■ WORK REQUIRED: Output the data word for word. Begin at its first line and end at the line with "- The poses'".

[Collection entries]
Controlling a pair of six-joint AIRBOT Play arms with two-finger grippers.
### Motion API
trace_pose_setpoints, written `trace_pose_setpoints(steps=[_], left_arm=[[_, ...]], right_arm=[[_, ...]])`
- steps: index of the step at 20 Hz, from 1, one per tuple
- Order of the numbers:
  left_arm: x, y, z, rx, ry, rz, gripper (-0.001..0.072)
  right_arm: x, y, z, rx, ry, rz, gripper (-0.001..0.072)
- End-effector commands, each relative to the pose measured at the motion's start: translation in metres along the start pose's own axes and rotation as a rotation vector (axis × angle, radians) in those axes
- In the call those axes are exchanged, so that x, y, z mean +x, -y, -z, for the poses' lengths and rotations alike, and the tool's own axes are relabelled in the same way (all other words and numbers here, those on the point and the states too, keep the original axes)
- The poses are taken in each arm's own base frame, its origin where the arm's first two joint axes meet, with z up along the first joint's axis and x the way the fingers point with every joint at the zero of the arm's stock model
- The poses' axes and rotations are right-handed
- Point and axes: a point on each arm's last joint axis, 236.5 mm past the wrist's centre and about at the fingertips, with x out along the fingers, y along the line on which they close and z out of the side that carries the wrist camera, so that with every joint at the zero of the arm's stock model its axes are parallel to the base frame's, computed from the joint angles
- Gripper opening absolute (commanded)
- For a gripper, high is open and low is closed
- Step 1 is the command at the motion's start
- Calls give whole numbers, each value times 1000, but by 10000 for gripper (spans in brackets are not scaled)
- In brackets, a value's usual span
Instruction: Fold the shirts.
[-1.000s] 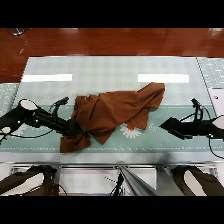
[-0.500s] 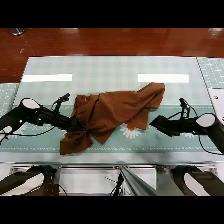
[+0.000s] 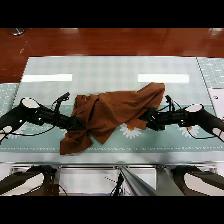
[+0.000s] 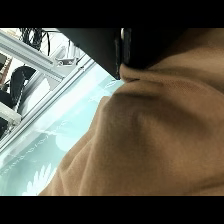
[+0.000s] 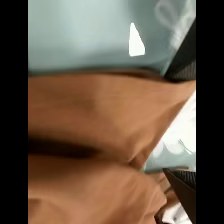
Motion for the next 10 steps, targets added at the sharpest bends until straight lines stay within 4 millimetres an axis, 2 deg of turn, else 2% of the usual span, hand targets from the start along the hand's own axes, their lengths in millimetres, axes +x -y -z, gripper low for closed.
trace_pose_setpoints(steps=[1, 2, 3, 5, 7, 8, 9, 10], left_arm=[[0, 0, -1, 0, 2, -1, 25], [0, 0, -1, 0, 2, -1, 26], [0, 0, -1, 0, 4, -2, 26], [0, -2, -4, 0, 14, -8, 26], [0, -2, -4, 0, 18, -10, 25], [0, -2, -4, 0, 17, -10, 25], [0, -2, -4, 0, 17, -9, 25], [0, -2, -4, 0, 17, -9, 26]], right_arm=[[6, -2, -9, -2, -19, -8, 616], [7, -4, -9, -6, -21, -7, 596], [9, -5, -7, -21, -30, 0, 542], [20, -8, 1, -51, -48, 19, 513], [29, -8, 10, -57, -78, 35, 376], [31, -9, 13, -80, -94, 47, 138], [31, -12, 13, -116, -99, 55, 24], [27, -21, 11, -152, -110, 50, 24]])
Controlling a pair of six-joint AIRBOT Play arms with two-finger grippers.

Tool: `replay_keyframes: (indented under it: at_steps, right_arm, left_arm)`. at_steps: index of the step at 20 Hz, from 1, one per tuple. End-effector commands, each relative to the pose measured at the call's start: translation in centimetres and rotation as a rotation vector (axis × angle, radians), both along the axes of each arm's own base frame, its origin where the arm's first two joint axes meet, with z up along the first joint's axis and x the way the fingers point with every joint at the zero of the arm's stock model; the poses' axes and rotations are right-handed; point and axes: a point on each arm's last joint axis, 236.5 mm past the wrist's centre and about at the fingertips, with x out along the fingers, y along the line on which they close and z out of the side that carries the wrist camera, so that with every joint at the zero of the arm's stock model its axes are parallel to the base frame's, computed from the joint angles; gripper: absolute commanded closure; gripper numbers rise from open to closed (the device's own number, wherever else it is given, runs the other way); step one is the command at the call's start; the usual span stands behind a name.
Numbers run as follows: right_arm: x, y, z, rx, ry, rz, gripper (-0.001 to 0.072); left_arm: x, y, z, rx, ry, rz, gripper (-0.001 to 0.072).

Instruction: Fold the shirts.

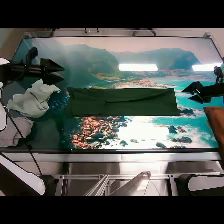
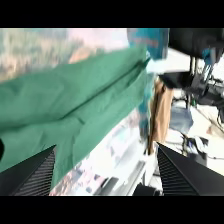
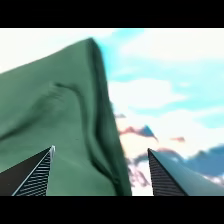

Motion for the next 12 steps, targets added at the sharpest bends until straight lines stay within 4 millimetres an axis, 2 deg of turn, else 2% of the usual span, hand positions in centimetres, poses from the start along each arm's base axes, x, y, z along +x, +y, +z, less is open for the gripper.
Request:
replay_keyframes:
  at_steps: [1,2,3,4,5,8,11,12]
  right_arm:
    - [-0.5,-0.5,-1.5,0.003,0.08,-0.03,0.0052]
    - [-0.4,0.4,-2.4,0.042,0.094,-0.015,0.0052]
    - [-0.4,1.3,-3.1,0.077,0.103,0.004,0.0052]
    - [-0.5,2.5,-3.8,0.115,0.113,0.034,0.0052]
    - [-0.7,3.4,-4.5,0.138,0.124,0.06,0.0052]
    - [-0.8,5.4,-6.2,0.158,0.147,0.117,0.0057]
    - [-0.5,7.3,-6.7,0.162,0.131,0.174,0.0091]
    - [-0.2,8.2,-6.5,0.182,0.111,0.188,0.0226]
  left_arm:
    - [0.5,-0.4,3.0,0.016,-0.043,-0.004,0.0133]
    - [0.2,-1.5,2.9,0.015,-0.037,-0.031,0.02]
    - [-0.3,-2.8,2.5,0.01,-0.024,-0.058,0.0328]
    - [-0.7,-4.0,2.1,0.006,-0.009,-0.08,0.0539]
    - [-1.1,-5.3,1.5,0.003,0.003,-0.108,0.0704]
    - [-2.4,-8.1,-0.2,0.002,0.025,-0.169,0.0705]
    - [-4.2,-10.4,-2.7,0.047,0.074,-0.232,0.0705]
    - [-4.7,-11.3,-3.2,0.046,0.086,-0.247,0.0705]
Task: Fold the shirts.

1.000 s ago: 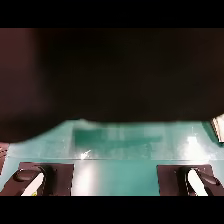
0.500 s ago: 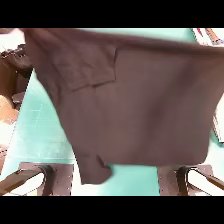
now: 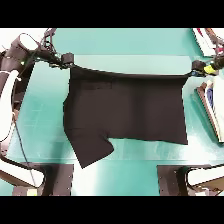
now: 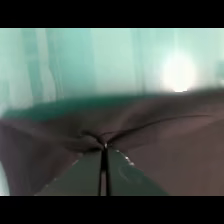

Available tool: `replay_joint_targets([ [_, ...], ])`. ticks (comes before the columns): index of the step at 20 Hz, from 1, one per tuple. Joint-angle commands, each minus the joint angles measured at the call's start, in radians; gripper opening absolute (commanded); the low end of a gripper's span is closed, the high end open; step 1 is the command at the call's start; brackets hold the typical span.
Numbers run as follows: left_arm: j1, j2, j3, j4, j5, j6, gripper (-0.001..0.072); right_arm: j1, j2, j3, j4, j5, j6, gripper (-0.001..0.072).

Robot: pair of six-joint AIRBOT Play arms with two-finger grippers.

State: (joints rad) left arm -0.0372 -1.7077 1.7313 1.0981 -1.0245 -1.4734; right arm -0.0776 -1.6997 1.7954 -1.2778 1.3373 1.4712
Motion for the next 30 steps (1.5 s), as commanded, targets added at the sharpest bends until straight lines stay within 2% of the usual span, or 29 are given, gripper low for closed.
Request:
replay_joint_targets([
  [1, 0.013, -0.057, 0.028, 0.000, 0.141, 0.014, 0.0024, 0.007, -0.120, 0.152, 0.003, -0.048, 0.031, 0.0019],
  [2, 0.024, -0.053, 0.050, 0.000, 0.104, 0.014, 0.0024, 0.007, -0.119, 0.171, 0.003, -0.039, 0.029, 0.0019],
  [5, 0.060, -0.048, 0.130, 0.015, -0.155, 0.015, 0.0022, 0.007, -0.095, 0.176, -0.029, 0.044, 0.017, 0.0018],
  [8, 0.048, -0.042, 0.121, 0.132, -0.350, -0.001, 0.0021, 0.007, -0.055, 0.085, -0.034, 0.093, 0.000, 0.0019],
  [12, 0.010, -0.033, -0.003, 0.156, -0.342, -0.019, 0.0023, 0.018, 0.038, -0.167, -0.033, 0.017, 0.000, 0.0019],
  [16, -0.019, -0.033, -0.143, 0.152, -0.273, -0.048, 0.0027, 0.045, 0.093, -0.335, -0.024, -0.090, 0.000, 0.0028],
  [17, -0.019, -0.033, -0.161, 0.153, -0.273, -0.049, 0.0207, 0.053, 0.097, -0.352, -0.024, -0.098, 0.000, 0.0175],
  [18, -0.017, -0.033, -0.166, 0.162, -0.284, -0.048, 0.0416, 0.057, 0.096, -0.357, -0.024, -0.092, 0.001, 0.0462],
  [19, -0.016, -0.032, -0.165, 0.172, -0.310, -0.048, 0.0441, 0.057, 0.098, -0.356, -0.024, -0.079, 0.001, 0.0504],
  [21, -0.014, 0.000, -0.183, 0.207, -0.380, -0.045, 0.0441, 0.052, 0.124, -0.357, -0.025, -0.041, 0.000, 0.0502],
  [23, -0.014, 0.107, -0.297, 0.255, -0.366, -0.056, 0.0441, 0.037, 0.170, -0.357, -0.024, -0.003, -0.007, 0.0502],
  [26, -0.014, 0.355, -0.591, 0.254, -0.284, -0.111, 0.0442, 0.027, 0.254, -0.357, -0.024, 0.004, -0.023, 0.0502],
  [30, -0.014, 0.681, -0.994, 0.223, -0.274, -0.205, 0.0442, 0.029, 0.330, -0.357, -0.024, -0.037, -0.023, 0.0502],
])
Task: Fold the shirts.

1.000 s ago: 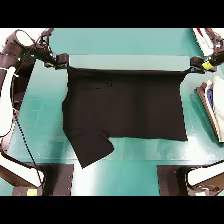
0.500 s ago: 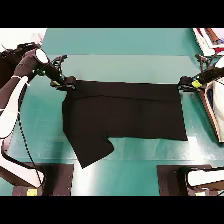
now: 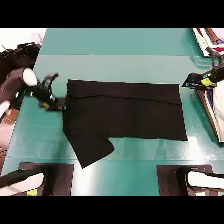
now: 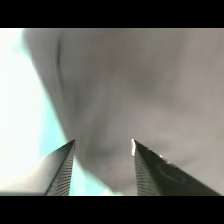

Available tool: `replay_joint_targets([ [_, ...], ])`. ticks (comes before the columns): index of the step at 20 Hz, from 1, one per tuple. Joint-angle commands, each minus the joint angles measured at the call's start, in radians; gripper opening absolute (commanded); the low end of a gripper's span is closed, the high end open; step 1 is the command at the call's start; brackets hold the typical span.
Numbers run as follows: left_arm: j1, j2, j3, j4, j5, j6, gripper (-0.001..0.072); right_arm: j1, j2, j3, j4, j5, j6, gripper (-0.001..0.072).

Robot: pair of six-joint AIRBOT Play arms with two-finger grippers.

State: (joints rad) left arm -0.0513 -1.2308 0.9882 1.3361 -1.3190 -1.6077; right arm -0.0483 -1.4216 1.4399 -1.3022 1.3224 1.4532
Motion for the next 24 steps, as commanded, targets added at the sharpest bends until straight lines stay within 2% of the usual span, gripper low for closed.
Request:
replay_joint_targets([
  [1, 0.000, 0.268, -0.325, -0.039, 0.024, -0.088, 0.0442, 0.000, 0.062, -0.001, 0.001, -0.026, -0.005, 0.0502],
  [4, 0.000, 0.406, -0.488, -0.147, 0.048, -0.098, 0.0441, -0.001, 0.074, -0.001, 0.001, -0.027, -0.005, 0.0502],
  [11, 0.000, 0.415, -0.626, -0.302, 0.206, -0.091, 0.0441, -0.001, 0.075, -0.001, 0.001, 0.003, -0.005, 0.0500],
  [13, -0.004, 0.415, -0.633, -0.345, 0.274, -0.050, 0.0440, -0.001, 0.075, -0.001, 0.002, 0.012, -0.004, 0.0500],
  [14, -0.023, 0.415, -0.633, -0.362, 0.315, -0.032, 0.0419, -0.001, 0.075, -0.001, 0.001, 0.022, -0.004, 0.0486],
  [15, -0.053, 0.415, -0.633, -0.375, 0.355, -0.034, 0.0419, -0.002, 0.075, -0.001, 0.001, 0.034, -0.005, 0.0440],
  [16, -0.082, 0.415, -0.633, -0.393, 0.383, -0.034, 0.0326, -0.006, 0.075, -0.001, -0.001, 0.054, -0.005, 0.0440],
  [17, -0.106, 0.415, -0.633, -0.410, 0.406, -0.034, 0.0113, -0.018, 0.075, -0.002, -0.001, 0.083, -0.005, 0.0439],
  [18, -0.126, 0.415, -0.631, -0.422, 0.426, -0.034, 0.0025, -0.035, 0.076, -0.010, 0.000, 0.105, -0.005, 0.0440],
  [22, -0.128, 0.415, -0.598, -0.438, 0.394, -0.032, 0.0023, -0.178, 0.180, -0.260, -0.003, 0.110, -0.005, 0.0440],
  [23, -0.128, 0.415, -0.585, -0.439, 0.387, -0.028, 0.0024, -0.233, 0.216, -0.360, -0.002, 0.109, -0.005, 0.0467],
  [24, -0.128, 0.415, -0.574, -0.439, 0.384, -0.010, 0.0024, -0.287, 0.244, -0.453, -0.002, 0.109, -0.005, 0.0541],
])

■ RESPONSE TO THIS TASK:
Controlling a pair of six-joint AIRBOT Play arms with two-finger grippers.
### Motion API
trace_pose_setpoints, written `trace_pose_setpoints(steps=[_], left_arm=[[_, ...]], right_arm=[[_, ...]])`
- steps: index of the step at 20 Hz, from 1, one per tuple
- Order of the numbers:
  left_arm: x, y, z, rx, ry, rz, gripper (-0.001..0.072)
  right_arm: x, y, z, rx, ry, rz, gripper (-0.001..0.072)
- End-effector commands, each relative to the pose measured at the motion's start: translation in metres along the start pose's own axes and rotation as a rotation vector (axis × angle, radians) in those axes
- In the call those axes are exchanged, so that x, y, z mean +x, -y, -z, for the poses' lengths and rotations alike, and the tool's own axes are relabelled in the same way (all other words and numbers here, those on the point and the states too, keep the original axes)
- The poses are taken in each arm's own base frame, its origin where the arm's first two joint axes meet, with z up along the first joint's axis and x the way the fingers point with every joint at the zero of the arm's stock model
- The poses' axes and rotations are right-handed

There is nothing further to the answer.